Coloradans attempting to use many online government services were greeted by error messages Friday morning informing them that services were not available.

The Colorado Department of Motor Vehicles said most of its services were affected, including online DMV services, MV Express Kiosks, driver license and I.D. card services at state and county offices, county motor vehicle office services, and DMV call centers.

The City and County of Denver said it was experiencing “minimal issues” related to the global outage and said all of its DMV branches were closed Friday.

The Denver Office of Clerk and Recorder said a database people use to access public records was offline Friday.

There was no timeframe for when all services would be restored.

“We don't know the exact count of the computers that have been affected by this but we assume it's probably in the hundreds of thousands or millions of computers,” said Steve Beaty, a cybersecurity expert and chair of the computer sciences department at Metropolitan State University in Denver.

Beaty said government offices that rely on CrowdStrike are just as vulnerable as any other organization that relies on it.

“What happened is that there's a piece of anti-malware antivirus software from a very well-known and well-respected company called CrowdStrike. They push what we call an update, and that update then broke a lot of computers,” said Beaty.

The Social Security Administration (SSA) closed all of its local offices Friday due to the outage and warned callers to expect longer wait times. The SSA said offices will be open on Monday.

Beaty said it could take a while to get everything back up and running at full speed.

“I think it's gonna take days,” Beaty said. “The IT folks are going to be doing a whole lot of walking around and doing the fix manually.”

He said while it’s not as devastating as a cyberattack, it still comes with a cost.

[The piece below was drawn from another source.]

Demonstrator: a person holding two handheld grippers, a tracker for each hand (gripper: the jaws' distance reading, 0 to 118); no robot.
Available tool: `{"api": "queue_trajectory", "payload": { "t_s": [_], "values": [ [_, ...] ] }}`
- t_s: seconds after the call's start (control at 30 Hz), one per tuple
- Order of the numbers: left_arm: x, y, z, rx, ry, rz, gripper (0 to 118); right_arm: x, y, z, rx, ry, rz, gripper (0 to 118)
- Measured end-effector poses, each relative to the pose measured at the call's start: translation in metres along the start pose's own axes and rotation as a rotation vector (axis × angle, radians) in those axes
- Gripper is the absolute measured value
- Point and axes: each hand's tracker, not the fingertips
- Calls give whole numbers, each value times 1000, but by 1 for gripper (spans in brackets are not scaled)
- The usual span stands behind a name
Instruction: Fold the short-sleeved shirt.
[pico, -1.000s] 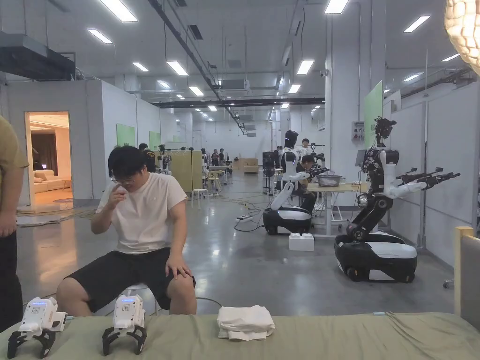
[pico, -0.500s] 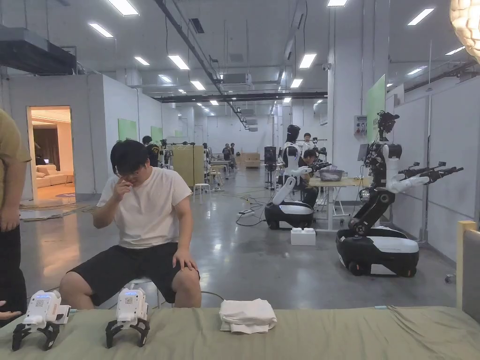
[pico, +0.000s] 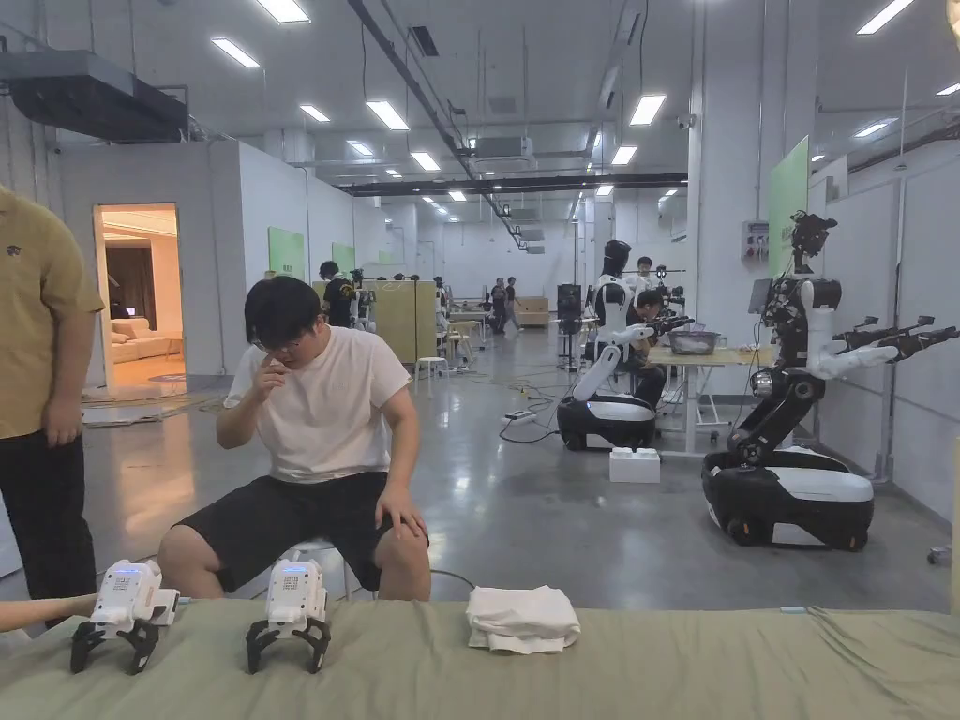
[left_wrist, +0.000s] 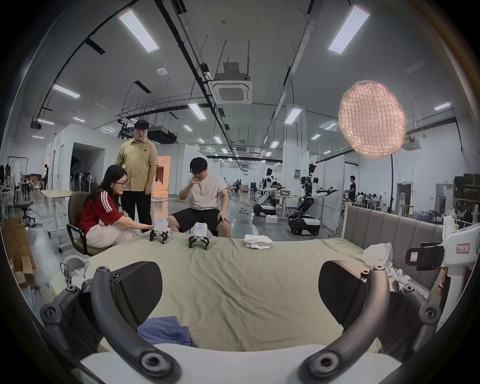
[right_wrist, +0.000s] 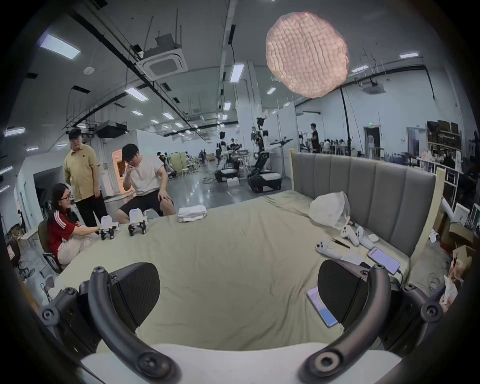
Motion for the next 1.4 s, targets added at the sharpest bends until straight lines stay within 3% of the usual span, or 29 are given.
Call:
{"api": "queue_trajectory", "payload": {
  "t_s": [0.23, 0.33, 0.43, 0.57, 0.97, 1.07, 1.2, 1.3, 1.4],
  "values": [
    [2, -1, 3, -5, 1, -12, 118, 8, 3, -1, 6, -16, -73, 118],
    [3, -3, 4, -6, 2, -23, 118, 9, -3, -1, 12, -16, -33, 118],
    [8, -4, 6, 17, 6, -34, 118, 13, -9, -2, 30, 47, -3, 117],
    [12, -2, 6, 39, 10, -63, 118, 24, -17, 6, 188, 309, 10, 118],
    [30, -29, -31, -19, -28, -86, 118, 22, -38, -27, 104, 280, 68, 118],
    [37, -65, -86, -222, -42, -77, 118, 19, -65, -83, -13, 309, 92, 118],
    [41, -150, -203, -440, -121, -29, 118, 7, -119, -211, -326, 299, 172, 118],
    [58, -197, -287, -552, -80, -28, 118, 0, -153, -302, -485, 225, 219, 117],
    [72, -231, -343, -612, -64, -74, 118, -4, -169, -358, -538, 89, 229, 115]
  ]
}}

“It’s going to cost probably millions of dollars to clean up this particular thing just out of people's time,” said Beaty. “But their computers have not been compromised, the data have not been stolen.”

The U.S. Department of Homeland Security said it's working with federal, state and local agencies to assess the impact of the outage on their offices and to help them take steps to fix it. CrowdStrike also said it’s working with customers.

“The issue has been identified, isolated and a fix has been deployed,” the company said in a statement.